S'il devait s'avérer par la suite que l'ordre et la sécurité publics n'exigent
plus le maintien de l'interdiction d'entrée, l'ODM pourrait revenir sur sa
décision (cf. ATF 114 Ib 1 consid. 4). On imagine cependant mal qu'il
puisse entrer en matière sur une telle demande aussi longtemps que le
recourant n'aura pas fait la preuve par l'acte, durant un laps de temps
significatif, qu'il s'est définitivement amendé.
Il convient de relever au surplus que si, pour un motif particulier, la
présence en Suisse du recourant se révélait indispensable, il lui serait
loisible de solliciter un sauf-conduit lui permettant de se rendre brièvement
sur le territoire suisse.
7. Il résulte de ce qui précède que le recours doit être rejeté. Compte tenu de
l'issue de la cause, il y a lieu de mettre les frais de procédure à la charge
du recourant (cf. art. 63 al 1 PA et art. 3 let. a du règlement concernant les
frais, dépens et indemnités fixés par le Tribunal administratif fédéral
[FITAF, RS 173.320.2]).
7Par ces motifs, le Tribunal administratif fédéral prononce :
1. Le recours est rejeté.
2. Les frais de procédure, s'élevant à 800 frs, sont mis à la charge du
recourant. Ils sont compensés par l'avance versée le 14 septembre 2005.
3. Le présent arrêt est communiqué :
- au recourant (acte judiciaire),
- à l'autorité intimée, (acte judiciaire).

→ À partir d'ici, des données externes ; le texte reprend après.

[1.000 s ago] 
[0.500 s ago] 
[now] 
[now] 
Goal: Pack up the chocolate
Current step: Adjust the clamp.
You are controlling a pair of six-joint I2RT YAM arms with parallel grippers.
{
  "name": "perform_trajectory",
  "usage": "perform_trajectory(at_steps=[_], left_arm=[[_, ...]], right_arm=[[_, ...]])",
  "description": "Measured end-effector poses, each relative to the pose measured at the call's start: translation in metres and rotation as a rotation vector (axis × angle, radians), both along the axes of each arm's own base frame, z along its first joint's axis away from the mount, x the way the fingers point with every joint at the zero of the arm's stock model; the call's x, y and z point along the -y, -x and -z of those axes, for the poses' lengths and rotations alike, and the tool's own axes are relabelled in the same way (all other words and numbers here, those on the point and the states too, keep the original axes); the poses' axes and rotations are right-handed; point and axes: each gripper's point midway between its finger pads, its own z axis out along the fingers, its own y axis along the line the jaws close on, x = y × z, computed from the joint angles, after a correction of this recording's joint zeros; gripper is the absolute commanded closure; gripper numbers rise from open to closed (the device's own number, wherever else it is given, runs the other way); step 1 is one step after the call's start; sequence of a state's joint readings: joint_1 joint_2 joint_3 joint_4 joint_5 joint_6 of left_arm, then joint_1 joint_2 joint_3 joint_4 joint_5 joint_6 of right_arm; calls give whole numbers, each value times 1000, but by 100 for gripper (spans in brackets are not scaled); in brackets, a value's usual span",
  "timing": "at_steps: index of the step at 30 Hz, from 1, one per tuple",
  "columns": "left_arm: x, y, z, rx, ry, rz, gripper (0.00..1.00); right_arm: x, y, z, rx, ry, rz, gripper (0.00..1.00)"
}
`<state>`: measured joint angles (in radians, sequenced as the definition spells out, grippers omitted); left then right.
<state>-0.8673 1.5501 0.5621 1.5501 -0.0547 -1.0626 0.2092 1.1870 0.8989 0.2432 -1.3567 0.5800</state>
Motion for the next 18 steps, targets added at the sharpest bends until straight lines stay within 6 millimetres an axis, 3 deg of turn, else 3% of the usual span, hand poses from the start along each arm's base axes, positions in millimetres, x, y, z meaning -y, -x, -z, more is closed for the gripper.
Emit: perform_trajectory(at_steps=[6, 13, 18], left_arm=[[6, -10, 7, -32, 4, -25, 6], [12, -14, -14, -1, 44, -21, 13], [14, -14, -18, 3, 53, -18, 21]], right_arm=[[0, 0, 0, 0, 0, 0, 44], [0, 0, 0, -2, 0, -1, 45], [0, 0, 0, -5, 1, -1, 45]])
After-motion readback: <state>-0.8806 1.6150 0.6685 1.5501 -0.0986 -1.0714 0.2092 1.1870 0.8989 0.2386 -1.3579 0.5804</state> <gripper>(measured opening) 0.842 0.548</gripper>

Indication de la voie de droit:
Contre le présent arrêt, un recours en matière de droit public peut être adressé
au Tribunal fédéral, 1000 Lausanne 14. Il doit être déposé dans les trente jours
qui suivent la notification de l’expédition complète, accompagné de la décision
incidente attaquée. Le mémoire de recours, rédigé dans une langue officielle,
doit indiquer les conclusions, motifs et moyens de preuve et être signé. Il doit
être remis au plus tard le dernier jour du délai, soit au Tribunal fédéral, soit, à
son attention, à La Poste Suisse ou à une représentation diplomatique ou
consulaire suisse (cf. art. 42, 48, 54 et 100 de la loi fédérale du 17 juin 2005 sur
le Tribunal fédéral [LTF ; RS 173.110]).